Hard Numbers: Evidence of Climate Change
If the pictures of towering wildfires in Colorado or the impact on your AC bill this summer haven't convinced you, here are some absolute numbers that highlight the reality of climate change. These statistics demonstrate the severity of the situation we face.
Record-Breaking Temperature Extremes
June witnessed 3,215 high-temperature records broken or tied across the United States. This alarming trend followed the warmest May on record for the Northern Hemisphere, marking the 327th consecutive month in which global temperatures exceeded the 20th-century average. The probability of this occurring by chance alone was an incredibly minuscule number, 3.7 x 10-99, surpassing even the number of stars in the universe.
Unprecedented Warmth: Spring and Rainfall Anomalies
Meteorologists confirmed that the recent spring season was the warmest ever recorded in our nation's history. The magnitude of this heatwave shattered previous records, resulting in the "largest temperature departure from average of any season on record." In a remarkable yet disconcerting event, Saudi authorities reported rainfall in Mecca despite scorching temperatures of 109 degrees, making it the hottest downpour ever witnessed.
Apathetic Leadership and Lost Opportunities
Despite the overwhelming evidence and urgency, our leaders seem oblivious to the impending crisis. During the recent 20th-anniversary reprise of the 1992 environmental summit held in Rio, world leaders failed to accomplish any meaningful progress. Former President Barack Obama was absent, in stark contrast to George H.W. Bush, who attended the inaugural summit. The event was described as a pale shadow of the optimistic meeting two decades prior, with minimal attention and echoing footsteps in the once bustling halls.

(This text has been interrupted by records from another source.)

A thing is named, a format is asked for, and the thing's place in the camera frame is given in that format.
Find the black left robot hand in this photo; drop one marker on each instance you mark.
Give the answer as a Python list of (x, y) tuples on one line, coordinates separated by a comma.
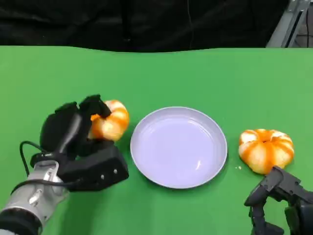
[(63, 127)]

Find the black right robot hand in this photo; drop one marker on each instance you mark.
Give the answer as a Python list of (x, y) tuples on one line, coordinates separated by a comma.
[(281, 183)]

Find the orange white toy bread roll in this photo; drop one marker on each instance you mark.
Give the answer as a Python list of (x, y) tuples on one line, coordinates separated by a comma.
[(265, 151), (115, 122)]

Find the lilac plate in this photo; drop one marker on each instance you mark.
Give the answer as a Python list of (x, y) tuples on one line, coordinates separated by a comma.
[(178, 147)]

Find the black backdrop cloth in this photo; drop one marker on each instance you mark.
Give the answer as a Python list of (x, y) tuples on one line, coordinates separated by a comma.
[(97, 22)]

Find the green table cloth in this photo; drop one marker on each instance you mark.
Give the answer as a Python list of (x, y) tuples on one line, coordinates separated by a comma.
[(171, 78)]

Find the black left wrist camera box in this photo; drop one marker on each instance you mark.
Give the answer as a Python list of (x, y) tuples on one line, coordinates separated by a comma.
[(97, 169)]

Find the aluminium frame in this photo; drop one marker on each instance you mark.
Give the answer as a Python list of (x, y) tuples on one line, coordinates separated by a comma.
[(288, 24)]

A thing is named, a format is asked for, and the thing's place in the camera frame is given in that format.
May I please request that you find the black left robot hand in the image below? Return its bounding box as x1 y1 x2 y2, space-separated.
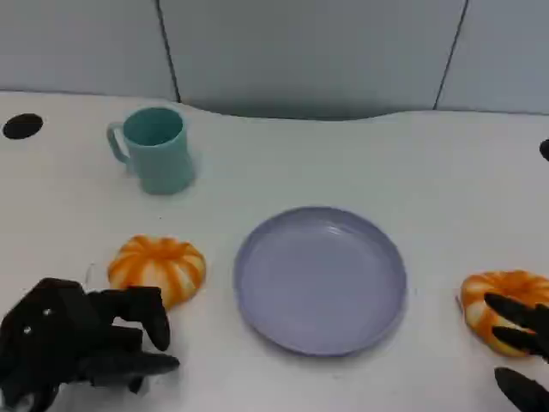
0 277 181 412

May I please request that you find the orange and white bread roll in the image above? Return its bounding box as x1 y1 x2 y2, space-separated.
106 234 207 311
460 270 549 359

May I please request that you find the lilac plate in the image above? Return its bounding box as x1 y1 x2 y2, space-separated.
233 206 408 357

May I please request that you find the pale green mug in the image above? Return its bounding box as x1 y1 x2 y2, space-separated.
106 106 196 196

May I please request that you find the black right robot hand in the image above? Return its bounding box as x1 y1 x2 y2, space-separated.
483 293 549 412

The Need for Realistic Assessment
When discussions about global warming occur, they often revolve around ideological, theological, or economic arguments. However, a simple analysis is sufficient to comprehend the gravity of our predicament truly. Over the past year, a robust arithmetical calculation initially published by financial analysts in the UK has gained traction in environmental circles. This analysis challenges conventional political thinking about climate change, offering a sobering understanding of our precarious position through three key numbers.
The Disappointment of Copenhagen
If the movie had a Hollywood ending, the Copenhagen climate conference 2009 would have marked the culmination of the global fight against climate change. With world leaders gathered in Denmark's capital, it was hailed as the most crucial gathering since World War II. However, the reality turned out to be far from optimistic.
Copenhagen's Spectacular Failure
Copenhagen failed spectacularly as neither China nor the United States, responsible for 40 percent of global carbon emissions, were willing to make significant concessions. The conference drifted aimlessly for two weeks until world leaders arrived for the final day. Amidst the chaos, President Obama led the drafting of the "Copenhagen Accord," a face-saving agreement with little impact. The accord lacked enforcement mechanisms and consisted of voluntary commitments, leaving critics to label it as a crime scene and draw unfavorable comparisons to historical events.
The Significance of Two Degrees Celsius
Amid Copenhagen's shortcomings, the accord did include one critical number. It formally recognized the scientific consensus that global temperature increases should remain below two degrees Celsius. This target had previously been endorsed by the G8 and the Major Economies Forum earlier in 2009. Angela Merkel, then the German Minister of the Environment and now Chancellor, played a significant role in popularizing this two-degree threshold during a 1995 climate conference.
The Insufficiency of Two Degrees
While the two-degree target became the consensus, many scientists argue it is too lenient given the already observed damages caused by a temperature increase of under 0.8 degrees Celsius. These damages include the loss of a third of Arctic summer sea ice, a 30 percent increase in ocean acidity, and a five percent increase in atmospheric moisture, leading to more devastating floods. Experts suggest that any temperature rise beyond one degree involves increasing risks. Thomas Lovejoy states that two degrees are too high if we witness significant effects at 0.8 degrees Celsius. Prominent climatologist James Hansen bluntly describes the target as a prescription for long-term disaster. Small island nations warn that they may not survive a two-degree rise, and drought-stricken Africa chants for a target of one degree.
The Global Endorsement of Two Degrees
Despite legitimate concerns, political pragmatism triumphed over scientific data, resulting in the global acceptance of the two-degree target. The Copenhagen Accord received endorsement from 167 countries responsible for over 87% of global carbon emissions. Only a few dozen nations, including Kuwait, Nicaragua, and Venezuela, rejected the accord. Even the United Arab Emirates, heavily reliant on fossil fuel exports, signed on. Thus, the official position of planet Earth is that we must not exceed a temperature increase of two degrees Celsius – a critical and non-negotiable threshold.